Si, ma cosa c'entra questa storia con il momento che stiamo vivendo? Sto pensando, sull'onda delle emozioni che in questi giorni mi attraversano, che le case in cui siamo ora costretti, potremmo farle diventare simbolicamente uteri in cui ciascuno da solo o in compagnia possa ripensarsi in preparazione ad attraversare un altro canale. È che, prima o poi, usciremo anche da questa costrizione civilmente accettata e non ci vorranno mesi, ma solo ancora qualche settimana. OK e allora? Allora, nel tempo che ci rimane, potremmo riflettere sui comportamenti che avevamo fuori nel mondo aperto; coazioni a ripetere, che però non ci lasciavano soddisfatte/i e tuttavia, come in una coercizione invisibile, mettevamo in atto, impedendoci di sperimentare altro. Come un virus? Accidenti, ecco la connessione che salta fuori! Si, come un virus che invisibilmente ci attacca da fuori. Sono i modelli parentali desueti eppure introiettati. Come il Corona... ma chi dobbiamo più incoronare? Un'eredità che non serve più, anzi ci limita nel potenziale inesplorato e mantiene strutture relazionali estremamente limitanti. Se non riusciamo a battere questi virus che dentro le nostre esistenze infettano i territori delle relazioni familiari, dei collettivi e del sociale, impediremo a noi stessi, l'esperienza di un’esistenza più ricca, costruttiva e cooperante. Possiamo attrezzarci? Certo, qui non servono mascherine, guanti, disinfettanti vari, piuttosto una lente speciale che tutti possiamo tirar fuori dal nascondiglio, perché tutti abbiamo la capacità di vedere i nostri limiti, le nostre stereotipie e metterne piccoli scampoli su un vetrino da posizionare sotto una lente di quelle da ricercatore esperto e smaliziato. Ci conosciamo, no? Ma forse siamo diventati troppo indulgenti con noi stessi o inutilmente accomodanti verso i già detti modelli desueti.

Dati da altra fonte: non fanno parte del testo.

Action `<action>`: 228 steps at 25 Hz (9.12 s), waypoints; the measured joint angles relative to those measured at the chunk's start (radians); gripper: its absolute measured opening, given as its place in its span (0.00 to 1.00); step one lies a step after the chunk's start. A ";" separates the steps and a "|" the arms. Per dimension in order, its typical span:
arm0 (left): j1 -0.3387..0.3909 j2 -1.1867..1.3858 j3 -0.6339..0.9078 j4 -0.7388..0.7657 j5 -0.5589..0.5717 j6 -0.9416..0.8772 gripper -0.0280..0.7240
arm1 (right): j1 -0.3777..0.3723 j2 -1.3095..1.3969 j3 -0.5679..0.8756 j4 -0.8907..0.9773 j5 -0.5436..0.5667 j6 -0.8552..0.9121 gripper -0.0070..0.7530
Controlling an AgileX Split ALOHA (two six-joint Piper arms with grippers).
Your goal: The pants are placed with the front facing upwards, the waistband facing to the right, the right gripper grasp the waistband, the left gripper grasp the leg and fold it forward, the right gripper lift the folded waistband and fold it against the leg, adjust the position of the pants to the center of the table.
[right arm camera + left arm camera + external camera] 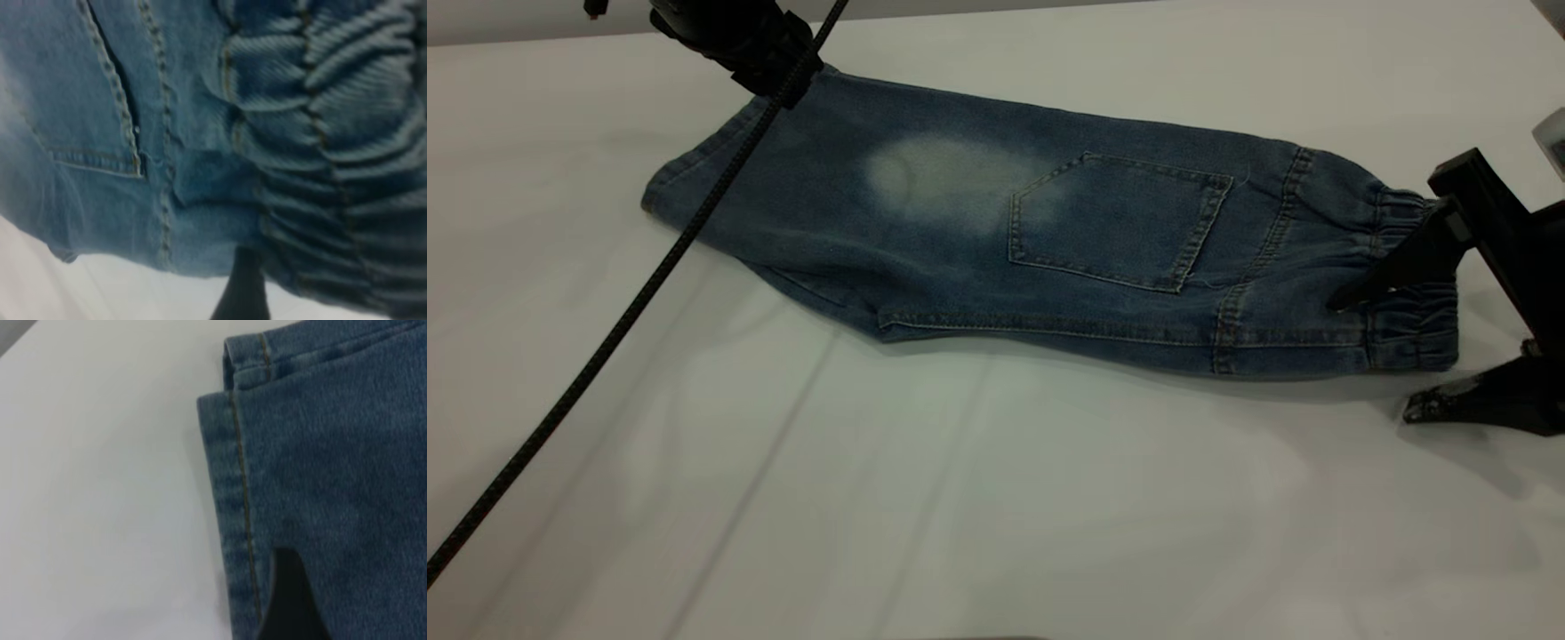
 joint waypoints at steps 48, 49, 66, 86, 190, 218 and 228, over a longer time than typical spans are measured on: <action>-0.517 0.157 -0.009 -0.002 -0.196 -0.189 0.62 | -0.063 -0.312 -0.158 -0.039 0.128 -0.146 0.07; -0.523 0.159 -0.009 -0.002 -0.202 -0.196 0.62 | -0.063 -0.327 -0.158 -0.044 0.129 -0.153 0.07; -0.311 0.017 -0.009 0.002 0.056 -0.199 0.62 | -0.063 -0.352 -0.158 -0.085 0.155 -0.162 0.07; -0.424 0.114 0.000 0.000 0.046 -0.173 0.62 | -0.061 -0.357 -0.208 -0.061 0.386 -0.203 0.07; -0.125 -0.756 0.003 0.015 0.407 -0.153 0.62 | 0.783 0.505 -1.445 -1.752 0.441 1.542 0.60; -0.125 -1.021 0.003 -0.096 0.542 -0.167 0.62 | 0.847 -0.508 -1.357 -1.820 0.535 1.180 0.60; -0.125 -1.187 0.011 -0.251 0.915 -0.107 0.62 | 0.847 -1.008 -0.857 -2.012 0.542 1.208 0.60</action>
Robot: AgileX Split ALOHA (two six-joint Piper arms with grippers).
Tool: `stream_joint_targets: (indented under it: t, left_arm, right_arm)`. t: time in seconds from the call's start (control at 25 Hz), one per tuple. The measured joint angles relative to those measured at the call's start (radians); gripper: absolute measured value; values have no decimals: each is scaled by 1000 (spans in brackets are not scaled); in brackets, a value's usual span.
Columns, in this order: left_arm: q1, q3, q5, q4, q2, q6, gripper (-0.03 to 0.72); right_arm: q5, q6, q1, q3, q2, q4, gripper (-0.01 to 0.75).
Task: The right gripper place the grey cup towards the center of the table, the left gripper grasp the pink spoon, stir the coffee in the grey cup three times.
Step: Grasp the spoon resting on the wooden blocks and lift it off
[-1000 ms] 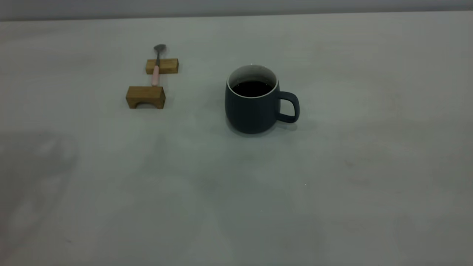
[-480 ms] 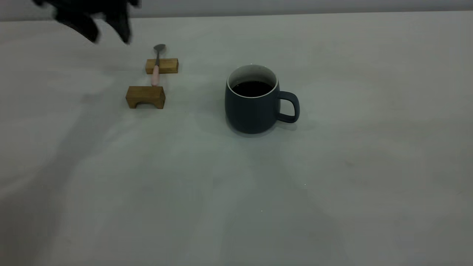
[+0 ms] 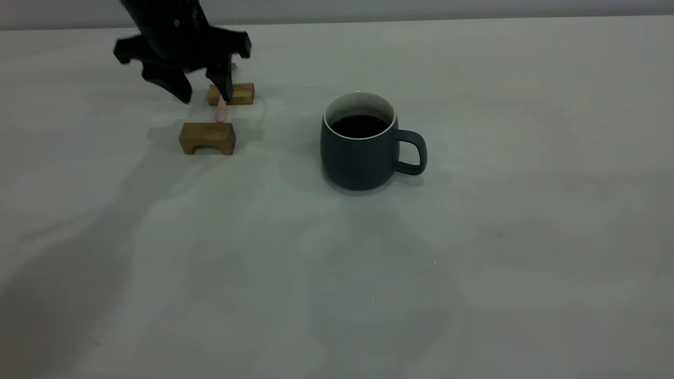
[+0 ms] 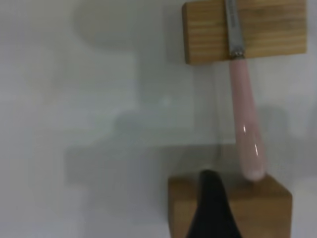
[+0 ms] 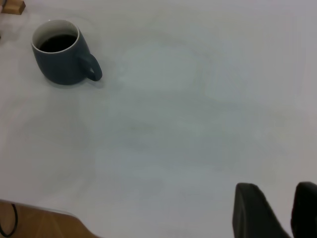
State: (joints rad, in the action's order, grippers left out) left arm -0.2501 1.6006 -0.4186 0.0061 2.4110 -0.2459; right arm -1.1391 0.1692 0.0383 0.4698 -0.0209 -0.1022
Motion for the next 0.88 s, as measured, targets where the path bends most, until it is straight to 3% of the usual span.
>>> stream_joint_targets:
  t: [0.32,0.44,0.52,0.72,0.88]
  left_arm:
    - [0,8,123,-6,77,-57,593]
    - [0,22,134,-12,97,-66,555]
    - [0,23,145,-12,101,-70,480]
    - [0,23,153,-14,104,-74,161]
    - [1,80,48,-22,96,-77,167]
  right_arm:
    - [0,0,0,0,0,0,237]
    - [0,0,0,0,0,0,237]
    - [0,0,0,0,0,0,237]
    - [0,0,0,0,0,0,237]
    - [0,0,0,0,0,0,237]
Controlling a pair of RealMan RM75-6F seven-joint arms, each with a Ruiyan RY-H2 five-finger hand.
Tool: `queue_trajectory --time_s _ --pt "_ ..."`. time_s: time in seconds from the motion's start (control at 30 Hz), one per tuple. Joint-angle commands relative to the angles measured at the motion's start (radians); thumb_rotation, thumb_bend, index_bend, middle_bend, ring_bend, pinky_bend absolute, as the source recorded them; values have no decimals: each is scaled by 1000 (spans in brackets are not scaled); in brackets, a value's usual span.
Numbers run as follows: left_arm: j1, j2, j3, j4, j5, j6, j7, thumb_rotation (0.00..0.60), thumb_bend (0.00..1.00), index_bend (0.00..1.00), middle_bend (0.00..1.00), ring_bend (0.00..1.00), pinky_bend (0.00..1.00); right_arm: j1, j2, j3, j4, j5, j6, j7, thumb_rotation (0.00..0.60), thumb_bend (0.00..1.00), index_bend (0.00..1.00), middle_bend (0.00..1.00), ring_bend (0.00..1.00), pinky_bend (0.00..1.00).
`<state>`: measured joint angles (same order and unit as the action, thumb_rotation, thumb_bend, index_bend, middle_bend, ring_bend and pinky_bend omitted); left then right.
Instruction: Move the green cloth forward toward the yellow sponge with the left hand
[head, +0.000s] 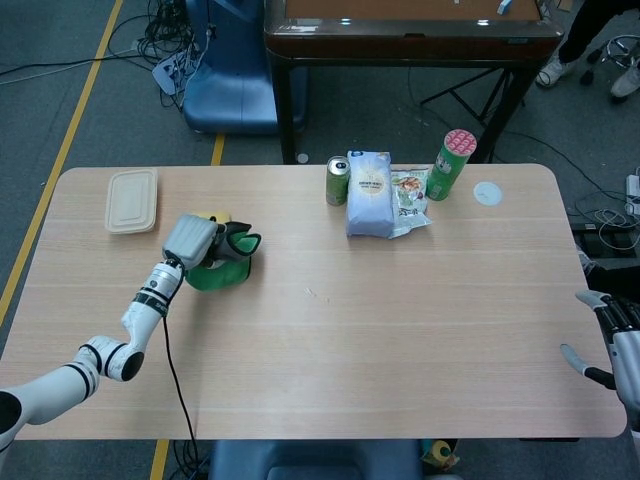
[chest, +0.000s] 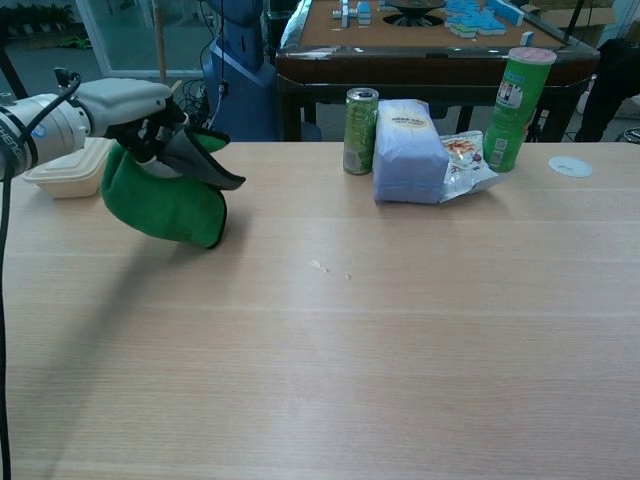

È un'opportunità da non perdere questo stare chiusi dentro, rinunciando per un po' al fuori: l'occasione è poterci osservare, poterci conoscere più da vicino e accompagnarci al passaggio. Un po' stretto, eppure, come per il feto che siamo stati, sappiamo che non ci mancherà nulla per uscire dall'altra parte, il mondo che ci sarà e che non potrà più essere come quello che c'era prima. Intanto nella casa utero, ancora per un po' indispensabile c'è, per nutrirmi, l'essenziale.
In questa riflessione voglio mettere a fuoco due aspetti tra loro speculari: la codardia da un lato e l'arroganza dall'altra. Intendo dire che i due aspetti potrebbero anche essere vicini, uno magari a nascondere l'altro. Dunque, prezioso per tutti noi vederci quando siamo inutilmente inclini alla rinuncia, alla sottomissione, al sacrificio, neppure richiesto, la postura psicologica senza scelta possibile, invece di sperimentare altro, lasciandoci essere più coraggiosi e diretti, più determinati, liberando energie vitali per esprimere chiaramente le nostre posizioni; oppure sincero appoggio o dissenso, rispetto a ciò che il mondo circostante sembra chiederci. Al contrario, sull'altra sponda ci siamo quando ci si atteggia a comportamenti arroganti, troppo altezzosi, convinti di essere tanto più in alto degli altri, perdendoci di sperimentare gentilezza, rispetto reciproco, lasciando respiro alle opinioni degli altri, contattando dentro noi stessi il bisogno di vicinanza e reciproco ascolto. Evolvere in resilienza! Così che dalla fatica, dalla costrizione, della ristrettezza, ne possiamo strizzare fuori apprendimenti preziosi per il rinascente in noi, dopo la costrizione obbligata.
Allora, prepariamoci a ringraziare! Ei... non il virus, per piacere, non fraintendetemi, noi stessi intendevo! Come il nascente in noi, sempre rinascente nei continui apprendimenti della vita.